Arlene, for example, is only three years older than me and she’s already working on her master’s degree in French renaissance literature. Of course, Michael and Howie are both very smart too, but you sort of expect that from guys who are Jewish.

Anyway, I was taking my bridge instruction on that first morning pretty well when the ship must have hit the biggest single wave in the Atlantic, because the
Ryndam
crunched forward, crunched backward, crunched forward. Then it was calm again—the ship, not my stomach. Immediately I knew that I had an old and familiar race to win, but I didn’t say that.

Instead I just stood up and with what Michael was later to describe as “stage presence” announced, “Please excuse me. I have to dress for dinner.”

Well, probably nobody would ever have known any different if Michael hadn’t, for some still unexplained reason, taken it into his head to watch me from the porthole.

And now that phrase (spoken with exaggerated elegance) seems to be known by just about everybody on board the
Ryndam
as the expression to use when you’re on the verge
of upchuking your fool head off, but wish to do so with style.

Actually Michael goes even further by assuring me that I have made a contribution for all time, not only to maritime vocabulary, but also to the international folklore of the sea.

14

T
HE CAPTAIN’S FAREWELL
dance was billed as the final and single most important event of the voyage. The Grande Salon, for example, had been closed to passengers since noon because the decorations were supposed to be both special and surprising.

The very first surprise was Michael himself, whose usual well-scrubbed scruffiness gave way to a well-ordered handsomeness. I wondered how much of it came from his blue
shirt and tan suit. The pants actually matched the jacket. And how much from the fact that for the first time since I’ve known him, his hair wasn’t falling defiantly across his forehead.

As we walked along the deck toward the Grande Salon, I told him that he looked very nice.
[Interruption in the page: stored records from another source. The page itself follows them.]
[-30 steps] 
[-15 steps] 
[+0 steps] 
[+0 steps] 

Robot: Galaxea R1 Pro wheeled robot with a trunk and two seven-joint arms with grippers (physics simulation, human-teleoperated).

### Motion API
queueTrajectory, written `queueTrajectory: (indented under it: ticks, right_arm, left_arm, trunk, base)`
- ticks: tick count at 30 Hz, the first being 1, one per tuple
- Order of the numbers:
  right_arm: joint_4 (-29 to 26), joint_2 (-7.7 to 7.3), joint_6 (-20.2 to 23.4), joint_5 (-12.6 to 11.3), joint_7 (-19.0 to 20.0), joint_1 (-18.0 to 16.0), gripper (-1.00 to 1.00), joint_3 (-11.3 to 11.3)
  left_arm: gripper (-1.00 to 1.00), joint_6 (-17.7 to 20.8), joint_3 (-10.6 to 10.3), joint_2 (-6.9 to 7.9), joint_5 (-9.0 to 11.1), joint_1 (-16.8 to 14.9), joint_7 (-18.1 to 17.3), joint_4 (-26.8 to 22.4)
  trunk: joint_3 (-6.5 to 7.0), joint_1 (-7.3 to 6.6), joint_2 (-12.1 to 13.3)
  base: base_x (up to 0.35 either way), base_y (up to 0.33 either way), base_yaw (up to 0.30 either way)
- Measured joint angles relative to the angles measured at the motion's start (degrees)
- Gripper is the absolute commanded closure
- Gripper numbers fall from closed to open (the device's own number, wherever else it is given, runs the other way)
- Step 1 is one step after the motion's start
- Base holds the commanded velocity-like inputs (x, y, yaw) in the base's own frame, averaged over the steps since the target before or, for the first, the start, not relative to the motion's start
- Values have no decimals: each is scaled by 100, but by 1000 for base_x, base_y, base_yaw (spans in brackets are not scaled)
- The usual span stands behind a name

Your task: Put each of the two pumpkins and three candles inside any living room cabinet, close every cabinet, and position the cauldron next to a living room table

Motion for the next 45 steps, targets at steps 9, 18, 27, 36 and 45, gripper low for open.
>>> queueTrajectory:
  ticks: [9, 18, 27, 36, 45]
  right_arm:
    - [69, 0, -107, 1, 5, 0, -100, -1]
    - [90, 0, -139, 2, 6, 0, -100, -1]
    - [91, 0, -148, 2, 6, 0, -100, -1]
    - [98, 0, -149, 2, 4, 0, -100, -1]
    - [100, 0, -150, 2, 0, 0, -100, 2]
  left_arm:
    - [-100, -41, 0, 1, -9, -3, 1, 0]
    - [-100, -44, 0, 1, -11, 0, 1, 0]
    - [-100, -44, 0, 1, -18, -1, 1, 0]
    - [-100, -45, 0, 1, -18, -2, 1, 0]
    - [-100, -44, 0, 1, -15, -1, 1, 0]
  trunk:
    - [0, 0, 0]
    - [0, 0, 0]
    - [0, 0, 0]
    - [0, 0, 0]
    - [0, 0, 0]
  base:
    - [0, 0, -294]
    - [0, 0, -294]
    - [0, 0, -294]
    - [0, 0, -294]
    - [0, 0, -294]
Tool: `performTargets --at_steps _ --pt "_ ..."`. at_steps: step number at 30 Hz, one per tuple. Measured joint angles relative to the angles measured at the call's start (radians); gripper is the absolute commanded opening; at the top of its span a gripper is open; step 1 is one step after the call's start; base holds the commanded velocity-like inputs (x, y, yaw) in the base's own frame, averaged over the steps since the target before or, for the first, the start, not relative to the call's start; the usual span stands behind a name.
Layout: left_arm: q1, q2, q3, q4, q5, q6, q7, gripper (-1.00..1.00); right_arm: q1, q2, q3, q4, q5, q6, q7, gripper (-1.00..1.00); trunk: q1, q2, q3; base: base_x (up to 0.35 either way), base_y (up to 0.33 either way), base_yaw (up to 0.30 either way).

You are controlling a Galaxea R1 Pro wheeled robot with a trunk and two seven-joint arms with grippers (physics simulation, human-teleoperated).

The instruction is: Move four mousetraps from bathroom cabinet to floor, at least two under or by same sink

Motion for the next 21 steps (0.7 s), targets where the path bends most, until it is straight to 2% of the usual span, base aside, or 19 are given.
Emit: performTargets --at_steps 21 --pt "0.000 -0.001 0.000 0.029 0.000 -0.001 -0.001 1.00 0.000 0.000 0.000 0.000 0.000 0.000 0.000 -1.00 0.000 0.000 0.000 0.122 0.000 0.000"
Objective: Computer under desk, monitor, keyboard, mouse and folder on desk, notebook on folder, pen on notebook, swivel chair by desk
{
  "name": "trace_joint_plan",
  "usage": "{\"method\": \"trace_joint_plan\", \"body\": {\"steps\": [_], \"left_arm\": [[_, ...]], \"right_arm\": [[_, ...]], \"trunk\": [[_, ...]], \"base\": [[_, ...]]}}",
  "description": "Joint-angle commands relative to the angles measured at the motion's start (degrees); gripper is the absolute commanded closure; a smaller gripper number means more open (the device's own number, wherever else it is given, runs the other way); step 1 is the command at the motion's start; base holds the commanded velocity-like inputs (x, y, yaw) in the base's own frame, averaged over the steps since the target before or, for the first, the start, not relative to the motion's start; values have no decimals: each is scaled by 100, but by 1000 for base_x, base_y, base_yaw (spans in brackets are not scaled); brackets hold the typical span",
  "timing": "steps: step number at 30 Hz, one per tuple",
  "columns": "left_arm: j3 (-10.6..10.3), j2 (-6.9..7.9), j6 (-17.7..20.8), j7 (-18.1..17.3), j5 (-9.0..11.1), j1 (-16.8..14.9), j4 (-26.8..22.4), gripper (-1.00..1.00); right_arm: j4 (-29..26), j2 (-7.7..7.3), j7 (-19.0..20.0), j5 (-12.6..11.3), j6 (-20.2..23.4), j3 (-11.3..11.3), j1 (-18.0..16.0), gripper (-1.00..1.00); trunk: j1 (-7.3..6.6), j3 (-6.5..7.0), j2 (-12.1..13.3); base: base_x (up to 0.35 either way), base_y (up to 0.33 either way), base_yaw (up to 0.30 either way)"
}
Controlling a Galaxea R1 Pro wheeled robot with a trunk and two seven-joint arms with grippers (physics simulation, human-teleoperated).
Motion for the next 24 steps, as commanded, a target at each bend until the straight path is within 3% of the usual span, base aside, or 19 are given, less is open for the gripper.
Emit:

He led me over to the railing. The lights from the deck spilled over the water and made wave watching a real possibility, but I knew Michael well enough to know that gazing at waves rather than into his dark and assertive eyes would kindle his well-exercised temper.

Then for the first time it occurred to me that looking away from this man was not about to happen anyway, for Michael’s face was beginning to fill me with the most intense kind of pleasure.

He struck a pose so casual that I knew it wasn’t casual at all. “Well, when are you coming to Zurich?”

“Well,” I repeated, playing for a moment of time. I was pleased and surprised that he liked me well enough to want to see me again. But why should that surprise me? Hadn’t he spent practically every waking moment with me? And wouldn’t I expect Howie to invite Arlene Hollander to visit him? Yes, yes, yes, but that doesn’t make it any the less surprising that Michael Joseph Werner could actually find something likable about me!